## TASK GOAL
Write out exactly the lines below that run from the one containing "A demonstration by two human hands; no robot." through the one containing "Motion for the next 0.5", both included, with no other lines.

Excerpts from a dataset:
● ● ● ●
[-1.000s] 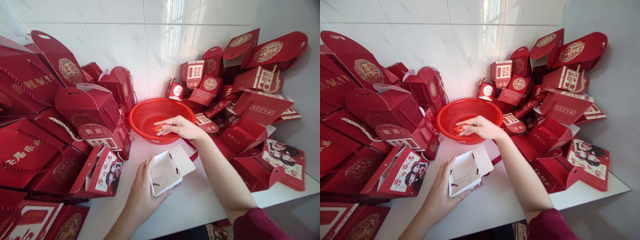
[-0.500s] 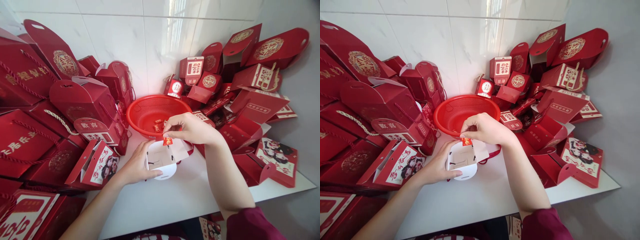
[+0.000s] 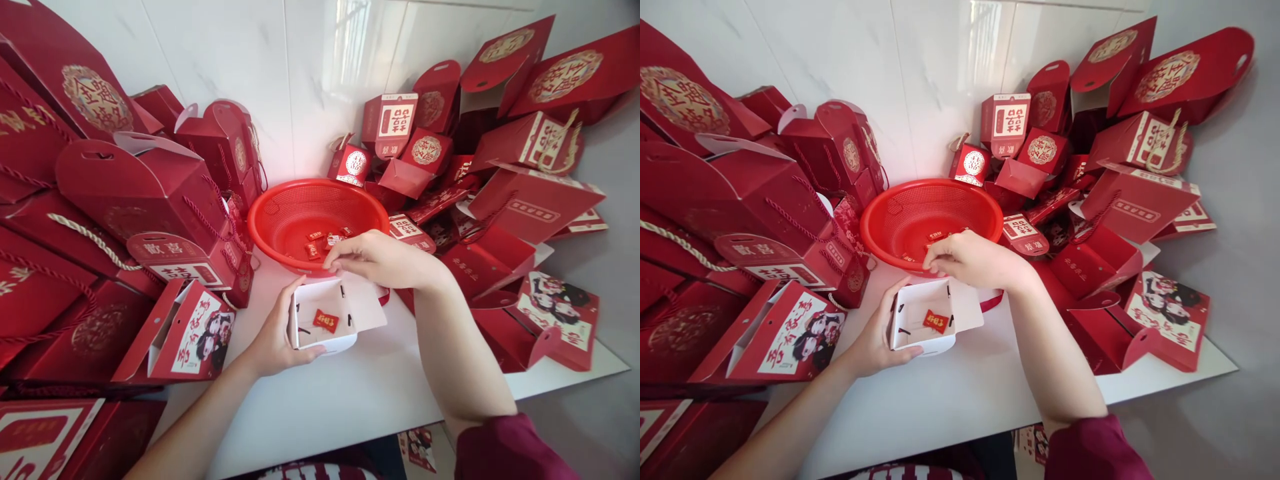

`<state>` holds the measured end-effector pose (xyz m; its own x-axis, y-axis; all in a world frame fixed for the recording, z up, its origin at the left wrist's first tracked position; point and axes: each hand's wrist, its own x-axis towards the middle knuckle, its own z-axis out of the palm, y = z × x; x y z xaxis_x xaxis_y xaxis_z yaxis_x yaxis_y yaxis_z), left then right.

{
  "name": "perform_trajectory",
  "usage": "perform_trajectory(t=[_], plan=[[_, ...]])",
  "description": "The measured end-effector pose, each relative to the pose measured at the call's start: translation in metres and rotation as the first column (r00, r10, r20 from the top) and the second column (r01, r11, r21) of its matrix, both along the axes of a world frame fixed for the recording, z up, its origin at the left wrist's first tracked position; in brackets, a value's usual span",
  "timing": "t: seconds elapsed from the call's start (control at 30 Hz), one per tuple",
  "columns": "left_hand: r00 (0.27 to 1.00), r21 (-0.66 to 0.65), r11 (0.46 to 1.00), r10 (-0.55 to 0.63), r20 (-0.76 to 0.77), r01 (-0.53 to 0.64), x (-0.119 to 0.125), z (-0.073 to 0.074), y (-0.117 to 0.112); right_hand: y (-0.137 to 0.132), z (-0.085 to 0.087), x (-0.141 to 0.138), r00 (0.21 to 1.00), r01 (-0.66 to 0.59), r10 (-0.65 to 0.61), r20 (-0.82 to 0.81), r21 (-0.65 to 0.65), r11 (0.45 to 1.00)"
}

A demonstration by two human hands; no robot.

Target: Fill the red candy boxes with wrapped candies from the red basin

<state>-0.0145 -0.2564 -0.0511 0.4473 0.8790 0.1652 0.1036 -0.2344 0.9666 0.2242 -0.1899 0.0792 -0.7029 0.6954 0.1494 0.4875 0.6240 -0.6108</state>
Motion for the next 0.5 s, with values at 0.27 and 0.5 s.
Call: perform_trajectory(t=[0.27, 0.5], plan=[[0.996, 0.14, 0.99, 0.024, -0.08, -0.013, -0.001, -0.006, 0.008, 0.065, -0.031, -0.001, 0.907, 0.405, -0.413, 0.081, 0.099, 0.909], [0.999, 0.189, 0.981, 0.039, -0.024, -0.034, -0.002, -0.011, 0.02, 0.123, -0.053, -0.063, 0.905, 0.206, -0.151, 0.398, -0.1, 0.973]])
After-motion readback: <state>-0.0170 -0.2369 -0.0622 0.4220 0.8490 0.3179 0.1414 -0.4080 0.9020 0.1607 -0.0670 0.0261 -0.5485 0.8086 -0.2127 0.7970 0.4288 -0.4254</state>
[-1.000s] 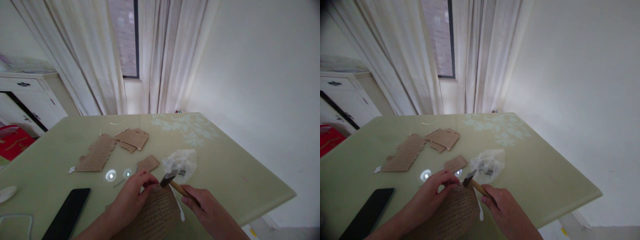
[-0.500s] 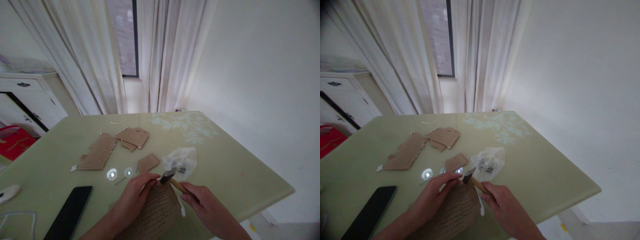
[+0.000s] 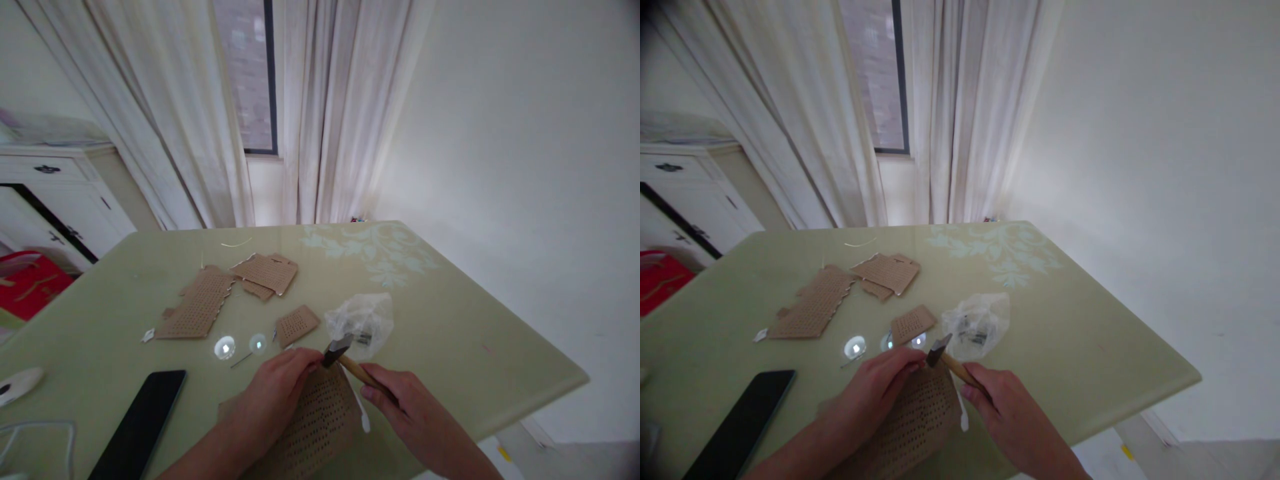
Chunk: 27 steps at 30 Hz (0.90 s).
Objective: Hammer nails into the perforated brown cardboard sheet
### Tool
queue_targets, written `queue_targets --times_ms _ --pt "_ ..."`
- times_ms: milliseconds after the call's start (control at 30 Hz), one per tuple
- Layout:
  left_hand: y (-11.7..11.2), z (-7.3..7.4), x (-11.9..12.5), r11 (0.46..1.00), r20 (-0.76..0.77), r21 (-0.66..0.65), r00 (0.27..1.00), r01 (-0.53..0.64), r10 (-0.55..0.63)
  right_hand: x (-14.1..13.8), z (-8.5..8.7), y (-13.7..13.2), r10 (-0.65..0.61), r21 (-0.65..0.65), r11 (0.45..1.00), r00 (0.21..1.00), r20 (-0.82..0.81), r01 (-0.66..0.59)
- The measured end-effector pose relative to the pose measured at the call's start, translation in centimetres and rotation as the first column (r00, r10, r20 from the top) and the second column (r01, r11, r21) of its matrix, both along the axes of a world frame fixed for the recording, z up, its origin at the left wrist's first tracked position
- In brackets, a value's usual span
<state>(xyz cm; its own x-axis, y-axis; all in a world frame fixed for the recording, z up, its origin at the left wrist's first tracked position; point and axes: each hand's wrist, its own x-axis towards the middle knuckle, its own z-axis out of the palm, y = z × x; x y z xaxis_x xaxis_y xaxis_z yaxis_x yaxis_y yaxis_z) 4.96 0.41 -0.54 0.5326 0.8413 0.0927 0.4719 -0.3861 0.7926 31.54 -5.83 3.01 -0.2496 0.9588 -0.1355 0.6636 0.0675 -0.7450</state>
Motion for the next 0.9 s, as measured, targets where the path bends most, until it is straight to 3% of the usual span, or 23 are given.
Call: queue_targets --times_ms 333,733,833,900 --pt "0.3 0.0 0.2 0.998 0.008 -0.057 0.999 -0.040 0.040 0.0 -0.3 -0.2 -0.012 -0.005 1.000 0.998 0.057 0.013" --pt "0.2 0.3 0.4 0.999 0.012 -0.003 0.999 -0.033 0.033 -0.1 -0.4 -0.3 -0.005 -0.008 1.000 0.999 0.032 0.005" --pt "0.4 0.2 0.4 0.999 0.009 0.011 0.999 -0.033 0.033 0.1 0.3 -0.1 0.002 0.009 1.000 0.999 0.053 -0.002" --pt "0.4 0.1 0.4 0.999 -0.002 0.032 0.999 -0.036 0.036 0.4 1.7 0.1 0.025 0.009 1.000 0.997 0.076 -0.026"
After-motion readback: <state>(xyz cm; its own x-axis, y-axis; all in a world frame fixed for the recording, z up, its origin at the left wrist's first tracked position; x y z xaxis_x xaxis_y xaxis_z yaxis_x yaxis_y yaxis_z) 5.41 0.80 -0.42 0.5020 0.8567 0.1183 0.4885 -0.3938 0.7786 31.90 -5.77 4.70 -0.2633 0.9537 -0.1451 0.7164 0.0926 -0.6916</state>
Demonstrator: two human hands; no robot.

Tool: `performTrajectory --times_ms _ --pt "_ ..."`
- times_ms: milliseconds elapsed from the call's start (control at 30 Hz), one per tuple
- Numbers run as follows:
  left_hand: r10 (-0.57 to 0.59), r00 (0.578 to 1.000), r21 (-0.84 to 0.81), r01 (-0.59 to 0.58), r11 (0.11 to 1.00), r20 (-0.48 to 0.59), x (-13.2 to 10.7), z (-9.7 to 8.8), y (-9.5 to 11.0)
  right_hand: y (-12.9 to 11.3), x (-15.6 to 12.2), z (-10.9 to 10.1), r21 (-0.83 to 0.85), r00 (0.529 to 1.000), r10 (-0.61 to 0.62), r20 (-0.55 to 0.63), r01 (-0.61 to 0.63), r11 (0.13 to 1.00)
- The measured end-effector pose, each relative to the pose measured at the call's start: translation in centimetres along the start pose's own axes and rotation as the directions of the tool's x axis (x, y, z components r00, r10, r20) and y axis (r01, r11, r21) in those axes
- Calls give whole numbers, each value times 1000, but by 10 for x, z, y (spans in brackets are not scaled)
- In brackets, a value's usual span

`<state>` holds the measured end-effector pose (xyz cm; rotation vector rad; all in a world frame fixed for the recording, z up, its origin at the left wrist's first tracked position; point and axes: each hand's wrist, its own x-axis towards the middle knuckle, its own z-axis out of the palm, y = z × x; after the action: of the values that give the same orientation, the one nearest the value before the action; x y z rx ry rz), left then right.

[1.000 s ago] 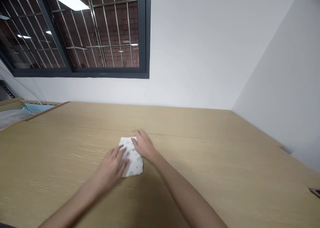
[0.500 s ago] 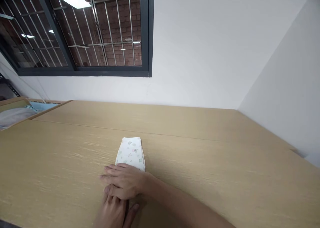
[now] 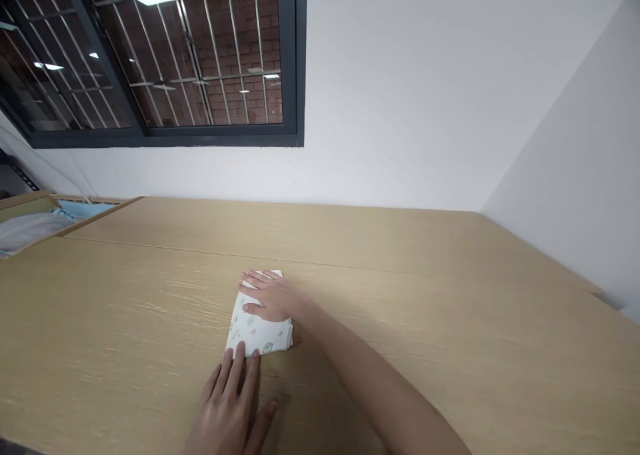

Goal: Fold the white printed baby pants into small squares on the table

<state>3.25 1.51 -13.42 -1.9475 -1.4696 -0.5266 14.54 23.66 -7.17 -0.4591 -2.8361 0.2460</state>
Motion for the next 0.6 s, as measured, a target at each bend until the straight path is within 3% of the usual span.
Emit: performTrajectory --times_ms 233,400,500,600 --pt "-39 999 -53 39 998 4 4 -4 0 31 4 -1 -51 991 132 -35 -134 990" --pt "14 1000 -53 -13 998 7 7 -7 -8 43 -14 -11 25 938 339 -68 -338 941" --pt "5 999 -161 2 987 39 14 -11 -24 32 -33 -19 70 896 419 -146 -413 908" --pt "7 985 -352 54 934 171 29 -18 -51 4 -54 -28 109 888 381 -258 -365 924"
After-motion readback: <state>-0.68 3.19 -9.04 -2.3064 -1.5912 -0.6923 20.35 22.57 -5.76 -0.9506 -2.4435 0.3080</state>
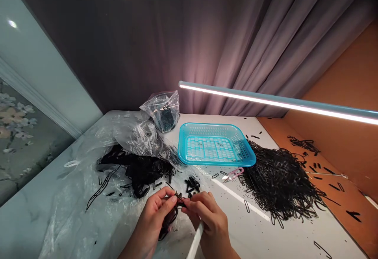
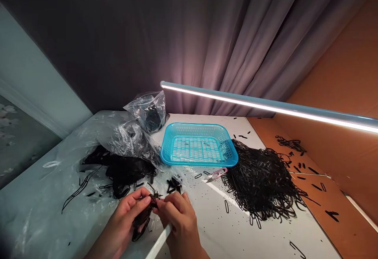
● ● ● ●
## ANSWER BELOW
A demonstration by two human hands; no robot.

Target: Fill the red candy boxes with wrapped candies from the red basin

<state>-0.0145 -0.2564 -0.0511 0.4473 0.8790 0.1652 0.1036 -0.2344 0.9666 0.2242 -0.1899 0.0792 -0.7029 0.6954 0.1494 0.4875 0.6240 -0.6108</state>
Motion for the next 0.5 s, with values at 0.27 and 0.5 s.

Work on this exercise has concluded.